Hook, Line & Whitepaper: Why Content Needs to Know Its Place

I’m not sure why content is suddenly all that. Good B2B marketers have been flinging whitepapers, worksheets, calculators and webinars into the ether for years. I suppose we like content again because now we can measure the stuff we previously guessed at like who reads it, how they got it and how they ended up getting it when they didn’t know they wanted it.

Content is also a big deal these days because it’s much cheaper to produce graphics and videos than previously, and the cost of distribution is extremely low when you aren’t killing trees and mailing things.

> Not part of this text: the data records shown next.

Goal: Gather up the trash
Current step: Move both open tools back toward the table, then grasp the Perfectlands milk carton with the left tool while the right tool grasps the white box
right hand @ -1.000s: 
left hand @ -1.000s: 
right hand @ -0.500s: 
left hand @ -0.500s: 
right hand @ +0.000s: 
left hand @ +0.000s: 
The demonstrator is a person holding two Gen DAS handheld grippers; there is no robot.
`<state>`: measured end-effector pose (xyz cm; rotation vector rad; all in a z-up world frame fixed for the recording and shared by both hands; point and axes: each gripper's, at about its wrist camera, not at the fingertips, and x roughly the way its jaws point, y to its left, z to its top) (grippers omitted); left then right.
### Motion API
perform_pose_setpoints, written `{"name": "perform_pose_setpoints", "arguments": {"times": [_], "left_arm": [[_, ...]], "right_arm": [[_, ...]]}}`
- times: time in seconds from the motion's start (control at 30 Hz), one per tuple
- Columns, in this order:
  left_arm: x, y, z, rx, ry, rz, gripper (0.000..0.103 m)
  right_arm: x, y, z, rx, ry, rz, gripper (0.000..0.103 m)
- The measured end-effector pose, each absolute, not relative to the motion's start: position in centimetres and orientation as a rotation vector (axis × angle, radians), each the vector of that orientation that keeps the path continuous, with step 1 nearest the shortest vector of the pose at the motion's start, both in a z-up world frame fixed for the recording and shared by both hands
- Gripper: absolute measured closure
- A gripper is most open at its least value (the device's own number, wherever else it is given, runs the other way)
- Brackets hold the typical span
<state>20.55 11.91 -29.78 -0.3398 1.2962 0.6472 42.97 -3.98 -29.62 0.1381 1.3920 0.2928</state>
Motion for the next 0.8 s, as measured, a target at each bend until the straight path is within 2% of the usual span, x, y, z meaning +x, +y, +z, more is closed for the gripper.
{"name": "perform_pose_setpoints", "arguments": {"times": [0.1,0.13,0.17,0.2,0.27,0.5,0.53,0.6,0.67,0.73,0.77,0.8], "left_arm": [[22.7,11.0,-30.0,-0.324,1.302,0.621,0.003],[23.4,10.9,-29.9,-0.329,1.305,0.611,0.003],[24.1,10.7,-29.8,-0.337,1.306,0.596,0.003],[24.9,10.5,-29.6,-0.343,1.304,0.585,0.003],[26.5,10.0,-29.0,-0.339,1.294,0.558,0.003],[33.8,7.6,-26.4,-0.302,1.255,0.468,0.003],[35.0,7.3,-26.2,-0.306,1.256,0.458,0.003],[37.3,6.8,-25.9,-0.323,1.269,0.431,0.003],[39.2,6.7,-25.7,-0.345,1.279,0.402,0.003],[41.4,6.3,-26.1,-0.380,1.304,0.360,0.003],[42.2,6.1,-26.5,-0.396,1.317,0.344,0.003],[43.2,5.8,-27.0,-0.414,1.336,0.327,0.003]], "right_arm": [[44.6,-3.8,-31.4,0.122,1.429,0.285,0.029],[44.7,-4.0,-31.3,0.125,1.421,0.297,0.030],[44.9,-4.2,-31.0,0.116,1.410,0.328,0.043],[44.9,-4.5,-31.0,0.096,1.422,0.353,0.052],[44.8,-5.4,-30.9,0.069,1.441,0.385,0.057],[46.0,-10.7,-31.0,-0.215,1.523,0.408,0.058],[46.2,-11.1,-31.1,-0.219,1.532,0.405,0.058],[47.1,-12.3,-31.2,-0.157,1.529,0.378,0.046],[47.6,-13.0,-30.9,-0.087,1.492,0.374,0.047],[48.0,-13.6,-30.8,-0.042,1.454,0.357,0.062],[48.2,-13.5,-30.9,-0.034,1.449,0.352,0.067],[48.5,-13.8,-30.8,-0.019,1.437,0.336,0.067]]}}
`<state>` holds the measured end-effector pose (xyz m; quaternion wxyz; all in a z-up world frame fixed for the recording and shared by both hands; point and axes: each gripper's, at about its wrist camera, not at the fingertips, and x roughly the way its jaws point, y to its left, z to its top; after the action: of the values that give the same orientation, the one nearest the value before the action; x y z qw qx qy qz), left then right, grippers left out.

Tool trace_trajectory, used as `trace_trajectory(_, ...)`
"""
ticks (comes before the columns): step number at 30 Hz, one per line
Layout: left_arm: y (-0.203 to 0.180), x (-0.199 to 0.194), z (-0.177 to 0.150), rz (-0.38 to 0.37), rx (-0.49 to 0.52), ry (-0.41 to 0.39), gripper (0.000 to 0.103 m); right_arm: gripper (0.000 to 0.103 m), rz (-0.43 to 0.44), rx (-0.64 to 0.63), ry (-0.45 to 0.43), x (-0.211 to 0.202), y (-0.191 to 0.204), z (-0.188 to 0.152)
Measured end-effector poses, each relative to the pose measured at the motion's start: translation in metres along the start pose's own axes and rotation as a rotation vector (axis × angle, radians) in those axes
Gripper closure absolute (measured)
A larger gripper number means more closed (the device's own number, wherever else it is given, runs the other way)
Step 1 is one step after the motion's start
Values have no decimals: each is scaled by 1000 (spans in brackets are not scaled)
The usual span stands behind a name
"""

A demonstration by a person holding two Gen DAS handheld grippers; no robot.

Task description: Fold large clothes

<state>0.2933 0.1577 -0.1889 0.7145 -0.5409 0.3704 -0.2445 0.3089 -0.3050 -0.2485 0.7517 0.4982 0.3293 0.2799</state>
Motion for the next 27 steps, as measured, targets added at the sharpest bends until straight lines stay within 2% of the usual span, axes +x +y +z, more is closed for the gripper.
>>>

Truly this is content’s Golden Age.

But at the risk of launching a floatie into the punchbowl at the Content Cotillion, I’m wondering if we’re forgetting why we do content in the first place. Here’s a hint: to sell things. All that stuff about thought leadership, educated markets, solution selling and lead nurturing is well and fine, but if it isn’t paying the bills, it isn’t working.

More and more, I suspect, we are generating demand for content, and not for our products. Since a day without a metaphor is like a day without, well, something else, we should think about fishing. (Fishing is the universal metaphor for everything.)Hook, Line & Whitepaper: Why Content Needs to Know Its Place image rome via di propagandaHook, Line & Whitepaper: Why Content Needs to Know Its Place

For a lot of marketers, content is the struggling thing slowly drowning on the end of the hook. But our Sales Squirrels aren’t helped when they reel in a soggy infographic. Sure, it’s a source of fibre, but it’s the commission-free kind of fibre.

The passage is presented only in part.